Program Research and Scientific background

The RARE Program Complements School Curriculum


Attention spans can be cultivated from an early age to commonly heard objections towards subjects like science and math, such as “It’s boring” or “I don’t like doing this”. So we have an approach that says: They won’t find it boring if they think it’s a game. So we use computers, board games, and favorite cartoon characters to build a child’s interest and attention span in Math, Science and Reading.

Fortunately for us, research demonstrates that children learn in different ways. Our option of teaching through a varying set of tools and approaches should allow us the opportunity to make learning fun for children. Here is some research on the eight different ways a child may learn:

  • Linguistic/Language – learns by listening, reading, verbalizing, enjoys discussion, like word games, books and records, and remembers verses lyrics and trivia.
  • Logical/Mathematical - thinks conceptually, using clear reasoning, looks for abstract patterns and relationships, likes experimenting and testing things, likes classifying and categorizing.
  • Musical - thinks in tones, learns through rhythm and melody, enjoys playing musical instruments, remembers songs, and notices non-verbal sounds in the environment.
  • Spatial – likes mazes and jigsaw puzzles, likes to draw and design things, likes to build models, and likes films, slides, videos, diagrams, maps and charts.
  • Bodily kinaesthetic – processes knowledge through bodily sensations, communicates through gestures, moves and fidgets while sitting, learns by touching and manipulations, likes role playing, creative movement, and physical activity, enjoys fixing and building things.
  • Interpersonal – understands and cares about people, is the social child, has lots of friends, and learns from cooperative learning experiences, and likes group games.
  • Intrapersonal – enjoys working independently, likes to be alone, appears to be self-motivated, and needs quiet space and time.
  • Naturalist – investigates experiments, questions, and finds out about elements of science, the phenomena of the natural world, weather patterns, growing things, animals, conditions that change characteristics (water changes from liquid to solid when frozen).

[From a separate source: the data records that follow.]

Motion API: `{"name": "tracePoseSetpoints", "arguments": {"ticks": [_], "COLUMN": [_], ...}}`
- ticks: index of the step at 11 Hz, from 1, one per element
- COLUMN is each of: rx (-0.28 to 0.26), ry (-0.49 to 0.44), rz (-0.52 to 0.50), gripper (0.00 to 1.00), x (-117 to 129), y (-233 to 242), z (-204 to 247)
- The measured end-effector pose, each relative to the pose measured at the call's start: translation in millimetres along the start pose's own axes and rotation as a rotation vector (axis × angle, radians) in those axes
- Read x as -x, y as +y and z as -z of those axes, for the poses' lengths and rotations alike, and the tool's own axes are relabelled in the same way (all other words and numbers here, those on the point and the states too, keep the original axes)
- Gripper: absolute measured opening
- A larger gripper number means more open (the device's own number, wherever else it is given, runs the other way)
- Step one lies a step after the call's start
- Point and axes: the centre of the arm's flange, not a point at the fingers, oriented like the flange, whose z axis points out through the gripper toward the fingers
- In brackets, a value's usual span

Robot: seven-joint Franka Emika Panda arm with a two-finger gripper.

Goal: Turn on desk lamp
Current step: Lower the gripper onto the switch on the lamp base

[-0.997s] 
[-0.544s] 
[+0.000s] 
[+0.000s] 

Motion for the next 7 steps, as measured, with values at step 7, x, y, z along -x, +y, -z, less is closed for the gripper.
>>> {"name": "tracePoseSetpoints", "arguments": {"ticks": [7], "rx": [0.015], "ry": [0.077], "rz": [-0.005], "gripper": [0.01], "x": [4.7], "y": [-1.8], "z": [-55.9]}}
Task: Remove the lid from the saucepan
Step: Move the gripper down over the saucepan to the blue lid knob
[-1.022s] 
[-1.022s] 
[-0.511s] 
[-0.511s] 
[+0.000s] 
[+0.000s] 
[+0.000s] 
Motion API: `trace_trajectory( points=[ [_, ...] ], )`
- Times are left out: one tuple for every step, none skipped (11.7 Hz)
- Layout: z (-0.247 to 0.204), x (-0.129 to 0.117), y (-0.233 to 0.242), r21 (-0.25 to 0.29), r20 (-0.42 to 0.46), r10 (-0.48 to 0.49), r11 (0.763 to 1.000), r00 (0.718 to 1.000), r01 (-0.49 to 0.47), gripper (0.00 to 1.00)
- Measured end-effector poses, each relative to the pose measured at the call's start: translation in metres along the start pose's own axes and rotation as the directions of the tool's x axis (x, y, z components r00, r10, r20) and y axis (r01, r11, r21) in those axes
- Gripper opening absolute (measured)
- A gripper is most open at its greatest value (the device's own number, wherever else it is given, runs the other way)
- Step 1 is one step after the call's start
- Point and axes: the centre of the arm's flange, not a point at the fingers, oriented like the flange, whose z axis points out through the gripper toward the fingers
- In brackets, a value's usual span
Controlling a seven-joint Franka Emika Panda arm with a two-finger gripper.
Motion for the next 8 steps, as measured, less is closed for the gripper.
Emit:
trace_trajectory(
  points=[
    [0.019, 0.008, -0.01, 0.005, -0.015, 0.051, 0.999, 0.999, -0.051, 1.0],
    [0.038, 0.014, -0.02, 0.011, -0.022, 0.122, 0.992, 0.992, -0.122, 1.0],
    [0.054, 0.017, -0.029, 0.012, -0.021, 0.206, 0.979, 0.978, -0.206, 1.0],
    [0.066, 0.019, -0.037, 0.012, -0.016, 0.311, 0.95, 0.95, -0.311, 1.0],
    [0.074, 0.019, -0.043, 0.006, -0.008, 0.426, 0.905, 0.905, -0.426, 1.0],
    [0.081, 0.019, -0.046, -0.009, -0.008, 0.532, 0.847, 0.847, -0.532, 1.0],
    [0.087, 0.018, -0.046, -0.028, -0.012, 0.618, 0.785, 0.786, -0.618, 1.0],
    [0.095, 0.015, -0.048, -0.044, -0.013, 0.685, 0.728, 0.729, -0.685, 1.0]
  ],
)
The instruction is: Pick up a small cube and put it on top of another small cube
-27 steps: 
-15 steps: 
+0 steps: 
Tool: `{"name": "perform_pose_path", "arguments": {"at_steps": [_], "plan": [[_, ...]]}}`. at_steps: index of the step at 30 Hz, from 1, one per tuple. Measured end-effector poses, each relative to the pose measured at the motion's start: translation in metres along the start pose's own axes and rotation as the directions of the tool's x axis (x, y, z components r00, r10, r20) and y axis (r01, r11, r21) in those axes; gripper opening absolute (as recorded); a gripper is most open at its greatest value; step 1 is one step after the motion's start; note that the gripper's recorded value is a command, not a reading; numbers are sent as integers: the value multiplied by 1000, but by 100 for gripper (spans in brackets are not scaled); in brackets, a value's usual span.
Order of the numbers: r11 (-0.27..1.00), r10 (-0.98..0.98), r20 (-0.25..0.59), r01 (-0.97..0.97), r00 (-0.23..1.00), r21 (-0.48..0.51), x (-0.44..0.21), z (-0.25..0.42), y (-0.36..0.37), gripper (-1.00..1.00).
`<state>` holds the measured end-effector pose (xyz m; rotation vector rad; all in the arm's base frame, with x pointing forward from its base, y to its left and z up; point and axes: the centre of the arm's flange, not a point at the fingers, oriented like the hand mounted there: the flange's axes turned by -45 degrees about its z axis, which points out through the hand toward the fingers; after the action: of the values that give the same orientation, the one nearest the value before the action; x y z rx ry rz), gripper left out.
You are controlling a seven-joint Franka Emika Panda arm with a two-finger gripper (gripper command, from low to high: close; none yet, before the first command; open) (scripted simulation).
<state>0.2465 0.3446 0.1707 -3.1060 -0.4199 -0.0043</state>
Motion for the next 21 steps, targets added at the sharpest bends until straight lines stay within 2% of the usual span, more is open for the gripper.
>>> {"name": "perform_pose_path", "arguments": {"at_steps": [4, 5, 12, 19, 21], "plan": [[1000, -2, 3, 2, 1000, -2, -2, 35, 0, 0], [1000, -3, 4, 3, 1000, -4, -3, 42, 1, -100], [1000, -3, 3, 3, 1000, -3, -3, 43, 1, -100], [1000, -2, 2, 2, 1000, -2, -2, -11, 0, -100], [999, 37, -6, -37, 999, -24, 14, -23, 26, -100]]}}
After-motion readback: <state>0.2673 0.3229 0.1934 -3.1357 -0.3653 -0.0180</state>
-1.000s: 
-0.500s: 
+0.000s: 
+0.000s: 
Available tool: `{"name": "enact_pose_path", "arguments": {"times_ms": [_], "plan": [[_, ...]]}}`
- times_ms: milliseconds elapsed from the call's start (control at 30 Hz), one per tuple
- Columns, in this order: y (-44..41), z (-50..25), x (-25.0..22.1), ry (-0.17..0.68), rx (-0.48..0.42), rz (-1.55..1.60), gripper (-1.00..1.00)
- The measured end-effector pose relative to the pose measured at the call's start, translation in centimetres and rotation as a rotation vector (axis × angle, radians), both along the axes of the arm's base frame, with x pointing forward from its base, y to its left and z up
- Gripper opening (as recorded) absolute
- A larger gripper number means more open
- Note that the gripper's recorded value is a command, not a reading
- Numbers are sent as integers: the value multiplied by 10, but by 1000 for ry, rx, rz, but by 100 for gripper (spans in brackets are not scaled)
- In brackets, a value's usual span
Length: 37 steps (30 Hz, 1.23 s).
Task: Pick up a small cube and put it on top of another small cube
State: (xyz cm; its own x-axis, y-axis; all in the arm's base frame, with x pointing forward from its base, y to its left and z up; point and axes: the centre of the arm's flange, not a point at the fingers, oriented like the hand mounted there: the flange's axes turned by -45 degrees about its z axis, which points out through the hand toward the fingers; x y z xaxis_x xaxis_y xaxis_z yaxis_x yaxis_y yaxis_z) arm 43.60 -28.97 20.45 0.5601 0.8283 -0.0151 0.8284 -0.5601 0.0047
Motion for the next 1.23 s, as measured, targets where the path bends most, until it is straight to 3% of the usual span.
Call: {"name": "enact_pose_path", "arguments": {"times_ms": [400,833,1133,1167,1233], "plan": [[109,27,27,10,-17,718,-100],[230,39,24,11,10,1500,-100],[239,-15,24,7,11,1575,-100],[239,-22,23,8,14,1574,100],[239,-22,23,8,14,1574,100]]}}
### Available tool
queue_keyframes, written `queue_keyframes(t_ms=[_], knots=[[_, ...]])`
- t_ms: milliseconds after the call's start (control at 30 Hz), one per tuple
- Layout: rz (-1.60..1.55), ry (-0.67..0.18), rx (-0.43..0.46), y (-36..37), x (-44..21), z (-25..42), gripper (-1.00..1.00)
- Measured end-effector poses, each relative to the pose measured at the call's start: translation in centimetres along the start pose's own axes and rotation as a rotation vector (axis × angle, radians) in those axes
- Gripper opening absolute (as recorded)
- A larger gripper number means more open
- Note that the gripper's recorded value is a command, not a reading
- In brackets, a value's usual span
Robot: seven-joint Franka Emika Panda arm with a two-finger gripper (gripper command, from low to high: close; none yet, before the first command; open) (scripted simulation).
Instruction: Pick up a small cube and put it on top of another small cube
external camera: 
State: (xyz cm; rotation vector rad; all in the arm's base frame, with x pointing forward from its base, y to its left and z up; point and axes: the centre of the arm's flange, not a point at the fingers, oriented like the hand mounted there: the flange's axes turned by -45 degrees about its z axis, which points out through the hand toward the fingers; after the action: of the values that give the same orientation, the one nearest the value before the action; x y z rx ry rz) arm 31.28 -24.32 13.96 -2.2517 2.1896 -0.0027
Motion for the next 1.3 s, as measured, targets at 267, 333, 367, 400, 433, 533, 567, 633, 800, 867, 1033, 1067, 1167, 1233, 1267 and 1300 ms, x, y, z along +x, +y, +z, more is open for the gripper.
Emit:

The Center for Best Practices in Early Childhood Education – Western Illinois University reports that over a decade of research has demonstrated that use of computers and interactive software in developmentally appropriate activities creates skills in:

  • Emergent literacy
  • Problem Solving
  • Attention
  • Social Interaction
  • Communication
  • Fine motor

Research validates that use of computers with one-on-one coaching or mentoring using a variety of learning tools can be an engaging and effective form of learning in early education. RARE Learning, Inc. Is built around such research.